Check each line of the entries. Copy the ones that contain the string "every".

*** DATA TO EXAMINE Section Begins ***

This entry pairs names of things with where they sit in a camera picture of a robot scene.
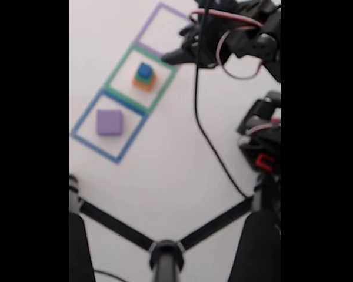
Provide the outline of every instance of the purple square outline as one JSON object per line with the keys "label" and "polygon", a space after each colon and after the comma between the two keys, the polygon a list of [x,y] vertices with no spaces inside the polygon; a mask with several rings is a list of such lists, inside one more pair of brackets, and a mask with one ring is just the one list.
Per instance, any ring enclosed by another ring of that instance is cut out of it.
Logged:
{"label": "purple square outline", "polygon": [[181,18],[185,19],[188,22],[191,22],[191,20],[188,18],[188,16],[184,15],[182,12],[174,9],[173,7],[170,7],[169,5],[160,2],[158,3],[158,5],[155,7],[155,9],[153,10],[152,14],[150,15],[150,17],[146,20],[145,25],[141,28],[139,34],[137,34],[134,43],[137,44],[138,46],[140,46],[142,49],[148,51],[149,53],[153,53],[154,55],[156,55],[157,57],[161,57],[163,55],[163,53],[161,53],[160,51],[157,51],[155,49],[153,49],[152,47],[141,43],[141,38],[144,35],[145,31],[149,28],[150,24],[152,23],[153,19],[157,16],[157,13],[161,10],[161,9],[166,9],[167,11],[169,11],[170,13],[176,15],[176,16],[180,16]]}

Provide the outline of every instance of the cable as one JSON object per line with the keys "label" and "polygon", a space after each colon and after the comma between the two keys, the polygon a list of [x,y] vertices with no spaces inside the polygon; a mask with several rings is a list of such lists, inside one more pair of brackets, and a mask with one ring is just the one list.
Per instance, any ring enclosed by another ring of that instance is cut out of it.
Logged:
{"label": "cable", "polygon": [[111,274],[111,273],[108,273],[108,272],[105,272],[105,271],[102,271],[102,270],[97,270],[97,269],[95,269],[94,272],[95,272],[95,273],[99,273],[99,274],[106,275],[106,276],[111,277],[111,278],[114,278],[114,279],[117,279],[117,280],[120,281],[120,282],[127,282],[127,281],[125,281],[124,279],[122,279],[122,278],[120,278],[120,277],[118,277],[118,276],[116,276],[116,275],[113,275],[113,274]]}
{"label": "cable", "polygon": [[[242,27],[239,27],[239,28],[236,28],[235,30],[246,30],[246,29],[254,29],[256,27],[254,26],[242,26]],[[256,70],[256,72],[251,75],[251,76],[247,76],[247,77],[240,77],[240,76],[236,76],[236,75],[233,75],[231,74],[227,69],[226,67],[224,66],[224,64],[222,63],[221,61],[221,58],[220,58],[220,53],[221,53],[221,48],[226,40],[226,38],[229,36],[229,34],[231,33],[231,30],[227,30],[223,36],[221,37],[221,39],[219,40],[218,44],[217,44],[217,49],[216,49],[216,60],[217,60],[217,63],[219,66],[222,67],[222,70],[230,77],[234,78],[234,79],[238,79],[238,80],[250,80],[250,79],[253,79],[255,78],[259,72],[260,72],[260,69],[261,69],[261,66],[263,65],[263,60],[260,60],[259,62],[259,65],[258,65],[258,68]]]}
{"label": "cable", "polygon": [[[193,21],[196,22],[196,20],[194,20],[193,18],[191,18],[192,15],[194,14],[198,14],[198,15],[205,15],[205,9],[195,9],[191,12],[189,18]],[[208,13],[212,16],[218,16],[220,18],[225,18],[225,19],[234,19],[236,21],[240,21],[240,22],[245,22],[246,24],[250,24],[253,26],[257,26],[259,28],[261,28],[263,26],[262,23],[258,22],[255,19],[249,18],[247,16],[242,16],[242,15],[237,15],[237,14],[233,14],[233,13],[228,13],[228,12],[223,12],[223,11],[219,11],[219,10],[214,10],[214,9],[209,9]]]}
{"label": "cable", "polygon": [[266,123],[264,125],[254,126],[253,128],[246,131],[246,135],[254,134],[255,132],[260,131],[260,130],[270,129],[274,126],[275,126],[274,123]]}
{"label": "cable", "polygon": [[213,144],[211,143],[211,141],[209,140],[207,134],[204,132],[200,121],[199,121],[199,116],[198,116],[198,107],[197,107],[197,102],[198,102],[198,81],[199,81],[199,56],[200,56],[200,50],[201,50],[201,45],[202,45],[202,34],[203,34],[203,30],[204,30],[204,26],[205,23],[207,21],[207,14],[210,11],[209,7],[211,6],[213,0],[208,0],[208,3],[205,6],[205,12],[203,14],[202,20],[201,20],[201,26],[200,26],[200,31],[199,31],[199,37],[198,37],[198,46],[197,46],[197,52],[196,52],[196,72],[195,72],[195,118],[196,118],[196,123],[201,131],[201,133],[203,134],[205,140],[207,140],[209,146],[211,147],[212,151],[214,152],[214,154],[216,155],[219,163],[221,164],[222,168],[224,169],[225,173],[227,174],[228,178],[230,179],[231,183],[234,185],[234,187],[237,189],[237,191],[244,196],[246,199],[248,198],[248,196],[246,196],[242,190],[237,186],[237,184],[234,182],[233,178],[231,177],[229,171],[227,170],[227,168],[225,167],[223,161],[221,160],[219,154],[217,153],[216,149],[214,148]]}

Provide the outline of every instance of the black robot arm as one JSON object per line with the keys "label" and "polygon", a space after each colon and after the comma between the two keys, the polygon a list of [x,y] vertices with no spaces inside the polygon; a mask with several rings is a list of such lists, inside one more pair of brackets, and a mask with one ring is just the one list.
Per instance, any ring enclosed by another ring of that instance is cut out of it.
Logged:
{"label": "black robot arm", "polygon": [[[203,8],[205,1],[197,1]],[[237,58],[245,55],[262,59],[264,67],[281,83],[281,10],[271,0],[251,0],[237,3],[236,0],[214,1],[212,11],[207,19],[203,34],[204,40],[200,53],[200,68],[218,66],[216,50],[219,40],[226,31],[231,33],[226,38],[219,53],[222,64],[231,54]],[[179,34],[184,37],[182,46],[165,54],[162,60],[171,65],[195,63],[200,30],[201,14],[199,9],[197,21],[186,26]],[[256,26],[248,22],[233,19],[232,15],[244,16],[260,23]],[[253,26],[253,29],[242,27]]]}

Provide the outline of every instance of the stacked cubes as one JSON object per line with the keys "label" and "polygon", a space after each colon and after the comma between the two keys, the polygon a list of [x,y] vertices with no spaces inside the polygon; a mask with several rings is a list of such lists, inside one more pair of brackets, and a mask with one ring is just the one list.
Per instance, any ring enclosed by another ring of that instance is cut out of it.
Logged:
{"label": "stacked cubes", "polygon": [[151,66],[141,63],[135,77],[132,80],[132,84],[144,91],[150,92],[156,81],[156,75]]}

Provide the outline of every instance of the blue square outline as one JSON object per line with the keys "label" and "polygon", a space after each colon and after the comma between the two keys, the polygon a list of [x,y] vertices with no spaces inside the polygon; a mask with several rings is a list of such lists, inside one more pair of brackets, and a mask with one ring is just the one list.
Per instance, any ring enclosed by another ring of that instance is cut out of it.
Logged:
{"label": "blue square outline", "polygon": [[[127,140],[126,144],[124,144],[124,147],[123,147],[123,149],[121,150],[121,152],[119,153],[118,156],[113,156],[112,154],[110,154],[110,153],[106,152],[105,150],[99,148],[97,145],[94,145],[93,143],[91,143],[90,141],[86,140],[85,138],[81,137],[78,134],[78,130],[81,127],[81,125],[83,124],[84,120],[90,114],[91,110],[93,109],[93,107],[95,106],[95,104],[97,103],[99,98],[101,98],[102,96],[109,97],[114,102],[125,106],[129,110],[137,113],[138,115],[140,115],[142,117],[142,119],[140,120],[139,124],[137,125],[137,127],[135,128],[135,130],[132,132],[132,134],[130,135],[129,139]],[[141,129],[142,129],[142,127],[145,124],[147,119],[148,119],[148,115],[145,112],[133,107],[130,103],[126,103],[126,102],[124,102],[121,99],[117,99],[116,97],[114,97],[112,94],[110,94],[105,89],[100,89],[99,92],[92,99],[92,101],[90,102],[88,107],[85,109],[84,113],[78,119],[78,121],[76,122],[76,125],[72,128],[72,130],[71,130],[69,135],[70,135],[70,137],[72,137],[75,140],[79,141],[80,143],[82,143],[86,147],[90,148],[91,150],[96,151],[101,156],[109,159],[110,161],[112,161],[112,162],[114,162],[116,164],[119,164],[120,161],[125,156],[126,152],[128,151],[129,147],[132,145],[133,141],[137,137],[138,133],[141,131]]]}

*** DATA TO EXAMINE Section Ends ***

• [RESULT OF THE TASK]:
Provide the outline of every instance of the purple square outline as one JSON object per line with the keys "label" and "polygon", a space after each colon and after the comma between the two keys, the polygon a list of [x,y] vertices with no spaces inside the polygon; a mask with several rings is a list of such lists, inside one more pair of brackets, and a mask with one ring is just the one list.
Provide the outline of every instance of the cable as one JSON object per line with the keys "label" and "polygon", a space after each colon and after the comma between the two keys, the polygon a list of [x,y] vertices with no spaces inside the polygon; a mask with several rings is a list of such lists, inside one more pair of brackets, and a mask with one ring is just the one list.
Provide the outline of every instance of the black robot arm as one JSON object per line with the keys "label" and "polygon", a space after each colon and after the comma between the two keys, the polygon a list of [x,y] vertices with no spaces inside the polygon; a mask with several rings is a list of such lists, inside one more pair of brackets, and a mask with one ring is just the one list.
Provide the outline of every instance of the stacked cubes as one JSON object per line with the keys "label" and "polygon", a space after each colon and after the comma between the two keys, the polygon a list of [x,y] vertices with no spaces inside the polygon; a mask with several rings is a list of such lists, inside one more pair of brackets, and a mask with one ring is just the one list.
Provide the outline of every instance of the blue square outline as one JSON object per line with the keys "label" and "polygon", a space after each colon and after the comma between the two keys, the polygon a list of [x,y] vertices with no spaces inside the polygon; a mask with several rings is a list of such lists, inside one more pair of brackets, and a mask with one ring is just the one list.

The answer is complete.